**Records supplied**:
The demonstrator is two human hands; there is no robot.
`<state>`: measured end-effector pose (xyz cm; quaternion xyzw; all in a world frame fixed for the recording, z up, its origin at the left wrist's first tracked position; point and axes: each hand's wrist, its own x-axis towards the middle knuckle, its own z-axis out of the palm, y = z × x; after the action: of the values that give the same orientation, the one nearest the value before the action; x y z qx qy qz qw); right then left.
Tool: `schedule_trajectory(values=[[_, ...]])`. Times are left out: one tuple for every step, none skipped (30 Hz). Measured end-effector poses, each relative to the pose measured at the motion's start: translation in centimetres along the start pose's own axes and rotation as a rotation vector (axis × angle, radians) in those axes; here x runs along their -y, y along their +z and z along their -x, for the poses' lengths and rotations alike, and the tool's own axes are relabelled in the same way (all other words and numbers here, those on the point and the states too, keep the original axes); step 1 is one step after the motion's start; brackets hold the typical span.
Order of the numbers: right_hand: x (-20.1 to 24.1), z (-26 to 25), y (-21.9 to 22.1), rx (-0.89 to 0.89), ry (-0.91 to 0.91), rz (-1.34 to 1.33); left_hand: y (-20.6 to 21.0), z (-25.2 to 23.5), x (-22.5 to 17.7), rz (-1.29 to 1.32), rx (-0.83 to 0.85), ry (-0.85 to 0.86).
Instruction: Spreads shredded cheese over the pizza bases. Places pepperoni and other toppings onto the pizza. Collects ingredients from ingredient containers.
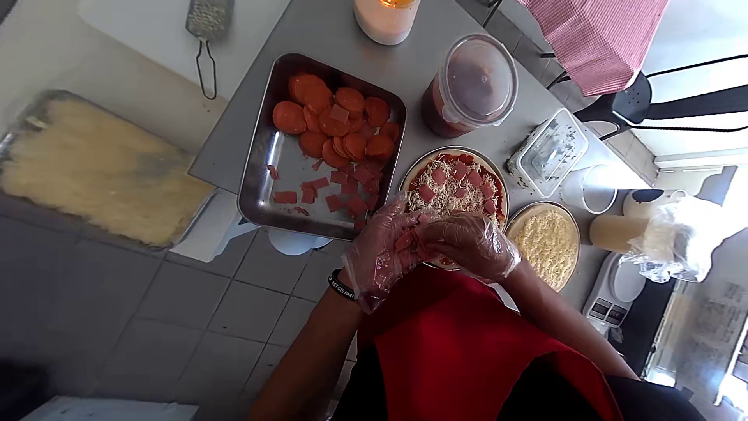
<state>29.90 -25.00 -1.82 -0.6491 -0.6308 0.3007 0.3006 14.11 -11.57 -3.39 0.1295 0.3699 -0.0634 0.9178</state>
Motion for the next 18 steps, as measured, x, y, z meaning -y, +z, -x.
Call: schedule_trajectory(values=[[-0.2, 0.0, -0.3, 0.039, -0.009, -0.005, 0.1, 0.0, 0.0, -0.011, 0.011, -0.008], [-0.3, 0.1, -0.6, 0.080, -0.017, -0.001, 0.0, 0.0, 0.1, -0.025, 0.026, -0.016], [-0.3, 0.1, -0.9, 0.106, -0.023, 0.009, 0.0, 0.0, 0.1, -0.037, 0.033, -0.025], [-0.4, 0.1, -1.1, 0.131, -0.026, 0.014, 0.0, 0.0, 0.2, -0.046, 0.041, -0.034], [-0.5, 0.2, -1.2, 0.147, -0.030, 0.020, -0.1, 0.0, 0.3, -0.047, 0.041, -0.043], [-0.6, 0.2, -1.2, 0.151, -0.039, 0.021, -0.1, -0.1, 0.3, -0.034, 0.026, -0.053], [-0.6, 0.2, -1.2, 0.147, -0.044, 0.021, 0.0, -0.1, 0.3, -0.024, 0.004, -0.063], [-0.7, 0.2, -1.1, 0.129, -0.051, 0.022, -0.1, -0.2, 0.4, -0.017, 0.002, -0.069], [-0.8, 0.3, -1.0, 0.098, -0.061, 0.022, -0.2, -0.3, 0.5, -0.007, 0.013, -0.070], [-0.9, 0.4, -0.8, 0.057, -0.061, 0.011, -0.2, -0.4, 0.5, -0.003, 0.021, -0.063], [-1.0, 0.5, -0.7, 0.004, -0.038, -0.020, -0.2, -0.4, 0.6, -0.004, 0.022, -0.047], [-1.1, 0.6, -0.7, -0.067, 0.017, -0.056, -0.3, -0.4, 0.8, -0.003, 0.011, -0.030], [-1.0, 0.6, -0.6, -0.153, 0.103, -0.081, -0.4, -0.3, 1.0, -0.010, -0.010, -0.017], [-1.1, 0.5, -0.6, -0.229, 0.212, -0.104, -0.6, -0.1, 1.2, -0.017, -0.034, -0.009], [-1.3, 0.3, -0.5, -0.284, 0.326, -0.139, -1.0, 0.1, 1.3, -0.015, -0.054, 0.000], [-1.6, 0.0, -0.5, -0.312, 0.431, -0.174, -1.4, 0.2, 1.6, -0.021, -0.052, 0.009], [-2.0, -0.2, -0.4, -0.314, 0.514, -0.210, -1.8, 0.2, 1.7, -0.020, -0.050, 0.012], [-2.4, -0.3, -0.2, -0.298, 0.556, -0.232, -1.9, 0.2, 1.8, -0.013, -0.049, 0.017]])
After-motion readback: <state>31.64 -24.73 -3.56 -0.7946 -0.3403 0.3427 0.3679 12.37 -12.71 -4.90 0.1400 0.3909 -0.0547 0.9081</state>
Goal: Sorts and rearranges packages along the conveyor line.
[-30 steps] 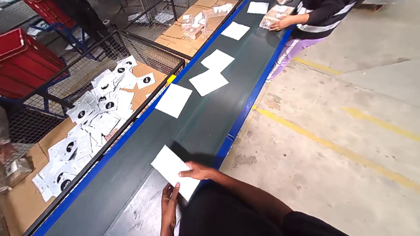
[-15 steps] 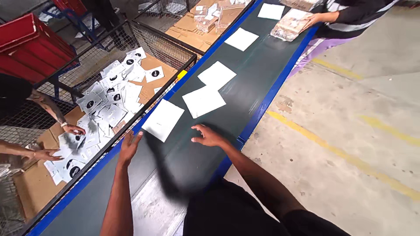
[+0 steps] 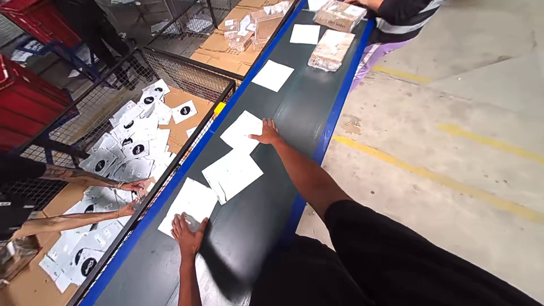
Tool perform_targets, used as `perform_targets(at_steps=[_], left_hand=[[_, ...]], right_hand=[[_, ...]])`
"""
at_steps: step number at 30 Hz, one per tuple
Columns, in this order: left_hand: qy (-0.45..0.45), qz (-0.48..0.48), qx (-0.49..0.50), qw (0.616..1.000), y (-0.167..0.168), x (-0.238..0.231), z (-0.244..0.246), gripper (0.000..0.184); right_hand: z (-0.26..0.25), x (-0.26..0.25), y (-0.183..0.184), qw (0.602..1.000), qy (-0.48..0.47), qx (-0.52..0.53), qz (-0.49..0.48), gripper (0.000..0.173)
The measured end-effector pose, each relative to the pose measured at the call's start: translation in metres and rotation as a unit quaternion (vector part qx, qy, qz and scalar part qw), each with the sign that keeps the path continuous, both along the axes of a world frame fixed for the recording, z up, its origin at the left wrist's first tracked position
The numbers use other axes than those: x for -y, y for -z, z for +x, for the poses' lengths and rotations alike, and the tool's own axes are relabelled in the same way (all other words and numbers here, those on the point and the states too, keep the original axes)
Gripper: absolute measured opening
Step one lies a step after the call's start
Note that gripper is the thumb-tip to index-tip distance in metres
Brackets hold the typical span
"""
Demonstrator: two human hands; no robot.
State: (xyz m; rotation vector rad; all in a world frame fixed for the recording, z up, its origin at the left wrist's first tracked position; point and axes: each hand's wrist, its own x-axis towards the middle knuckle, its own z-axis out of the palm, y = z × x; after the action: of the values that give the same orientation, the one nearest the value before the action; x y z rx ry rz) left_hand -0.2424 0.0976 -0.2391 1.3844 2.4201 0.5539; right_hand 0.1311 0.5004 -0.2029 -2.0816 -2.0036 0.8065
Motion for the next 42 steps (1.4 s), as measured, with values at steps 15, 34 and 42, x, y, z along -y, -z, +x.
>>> perform_targets(at_steps=[15, 34, 42], left_hand=[[0.007, 0.060, 0.034, 0.998, 0.004, 0.083, 0.118, 0.112], [-0.014, 0.021, 0.469, 0.883, -0.107, 0.125, 0.102, 0.029], [-0.081, 0.224, 0.372, 0.897, -0.126, -0.087, -0.067, 0.078]], right_hand=[[-0.084, 0.286, -0.006, 0.945, -0.271, -0.179, -0.028, 0.083], [-0.111, 0.337, -0.084, 0.791, -0.509, -0.338, 0.029, 0.041], [-0.020, 0.222, -0.087, 0.885, -0.083, -0.398, 0.229, 0.046]])
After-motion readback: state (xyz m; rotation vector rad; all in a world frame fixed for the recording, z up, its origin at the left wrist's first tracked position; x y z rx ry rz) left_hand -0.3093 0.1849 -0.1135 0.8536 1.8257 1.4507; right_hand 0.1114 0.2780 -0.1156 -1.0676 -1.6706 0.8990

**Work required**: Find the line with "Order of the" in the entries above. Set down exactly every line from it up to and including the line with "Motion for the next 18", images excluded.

**The completed task**:
Order of the numbers: right_hand: x (-20.1 to 24.1), z (-26 to 25), y (-21.9 to 22.1), rx (-0.89 to 0.89), ry (-0.91 to 0.91), rz (-1.34 to 1.33); left_hand: y (-20.6 to 21.0), z (-25.2 to 23.5), x (-22.5 to 17.7), rz (-1.29 to 1.32), rx (-0.83 to 0.85), ry (-0.85 to 0.86).
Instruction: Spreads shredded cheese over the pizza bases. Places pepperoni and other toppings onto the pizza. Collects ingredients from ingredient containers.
<state>29.90 -25.00 -1.82 -0.6491 -0.6308 0.3007 0.3006 14.11 -11.57 -3.39 0.1295 0.3699 -0.0634 0.9178</state>
Motion for the next 18 steps, as measured, x, y, z meaning -y, +z, -x.

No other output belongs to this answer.